My throat tightened. This is what I was worried about. I didn’t want to relive that night and all the terrible things that happened after it, let alone talk about it. I was also concerned about where they would go from there. Sure, a bad childhood could build sympathy, but hearing that I was charged with my father’s murder would almost certainly lose me any goodwill I might have built, airing the rest of my dirty laundry.
“I’d rather not get into the details,” I said, trying to keep my face neutral.
“I understand this is difficult,” the interviewer said, his voice gentle. “But for the viewers, sharing your story can be incredibly meaningful. It helps them connect with what you went through.”
“With all due respect, I came here to play music, not dig up old trauma. There are parts of my life that I’m just not comfortable sharing.”
“You know, Charlie, being on a show like this means letting viewers into your world. The good, the bad, and even the painful. I think your story could really resonate with people. Isn’t that part of why you came here, to connect through your music?”
“Connecting through music doesn’t require me to recount specific details about my parents’ deaths on camera.”
When the interviewer opened his mouth to respond, I held up a hand. “I know you’re just doing your job, and I get that you’re looking for a compelling backstory. But I’d like to keep some parts of my life private. I hope you can understand that.”
There was a moment of silence as we just looked at each other. Finally, he just kind of shrugged.
“All right, Charlie. I respect you setting a boundary. We’ve got plenty to work with from the other questions.” He extended his hand, and I shook it. “I think that’s enough for tonight. The footage we have will make for a great intro package for you. We appreciate you taking the time to sit down with us.”
“No problem,” I said.
Of course, that was a lie. I was pissed they’d gotten into it, knowing they’d make me feel the way I was feeling.
I was drained by the time I made my way back to the cast house. Most of the others were still up drinking and socializing, but I headed straight to my bedroom, wanting nothing more than to collapse into bed.
I slept horribly, tossing and turning for hours, trying to ignore the sounds downstairs and to stop thinking about my parents. When I finally fell asleep, I had horrible dreams involving that night. Over and over, I kept hearing my dad trying to break through the trailer door to get to my mom.

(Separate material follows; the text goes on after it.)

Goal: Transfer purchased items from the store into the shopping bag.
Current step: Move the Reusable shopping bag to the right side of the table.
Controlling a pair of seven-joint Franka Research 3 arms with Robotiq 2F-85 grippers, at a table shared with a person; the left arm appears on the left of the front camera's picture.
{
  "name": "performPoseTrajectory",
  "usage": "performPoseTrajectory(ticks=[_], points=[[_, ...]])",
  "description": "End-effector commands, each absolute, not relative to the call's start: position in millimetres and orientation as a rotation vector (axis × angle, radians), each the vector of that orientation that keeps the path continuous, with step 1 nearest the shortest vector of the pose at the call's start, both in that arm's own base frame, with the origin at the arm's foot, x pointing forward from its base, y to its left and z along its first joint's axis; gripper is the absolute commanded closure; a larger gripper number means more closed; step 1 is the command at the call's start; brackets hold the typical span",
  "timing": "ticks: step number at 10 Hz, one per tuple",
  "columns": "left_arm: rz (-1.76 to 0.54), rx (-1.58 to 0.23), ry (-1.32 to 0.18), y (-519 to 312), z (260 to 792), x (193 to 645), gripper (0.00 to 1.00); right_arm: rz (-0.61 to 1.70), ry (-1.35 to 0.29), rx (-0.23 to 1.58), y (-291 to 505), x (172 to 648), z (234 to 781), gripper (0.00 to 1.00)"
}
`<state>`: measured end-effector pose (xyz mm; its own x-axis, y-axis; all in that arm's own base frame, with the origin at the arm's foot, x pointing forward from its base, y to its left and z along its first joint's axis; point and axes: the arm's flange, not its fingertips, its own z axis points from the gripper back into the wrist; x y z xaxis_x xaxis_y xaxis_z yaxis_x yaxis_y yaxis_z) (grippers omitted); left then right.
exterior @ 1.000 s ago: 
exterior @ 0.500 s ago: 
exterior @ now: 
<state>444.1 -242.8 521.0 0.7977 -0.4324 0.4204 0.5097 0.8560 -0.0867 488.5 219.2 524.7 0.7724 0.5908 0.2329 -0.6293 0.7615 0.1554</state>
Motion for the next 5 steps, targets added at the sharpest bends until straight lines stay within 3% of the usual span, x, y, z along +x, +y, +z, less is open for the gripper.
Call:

When I jerked awake, I still heard the pounding on the door.
“Charlie, it’s eight-thirty,” one of the producers yelled through the door. “We’re gathering for the next challenge. Please come down.”
“Uh ... Yeah. Coming.”
I saw that Cole and Norman’s beds were both empty. This was karma, considering what I’d thought about the contestants who’d come late to the meeting two days ago when we learned about the first contest. Now, here I was, running late.
I hurried to throw on some jeans and a t-shirt, then rushed downstairs. Most of the other contestants were already gathered in the living room, looking about as lively as I felt. A few were sprawled on the couches nursing coffee, while others stood around bleary-eyed.
Amanda stumbled in a few minutes after me, still in her pajamas with serious bedhead. She headed straight for the largest mug of coffee she could find. I’d gone right to bed last night, but every other night, Amanda had been off partying, so I had to assume last night was no different.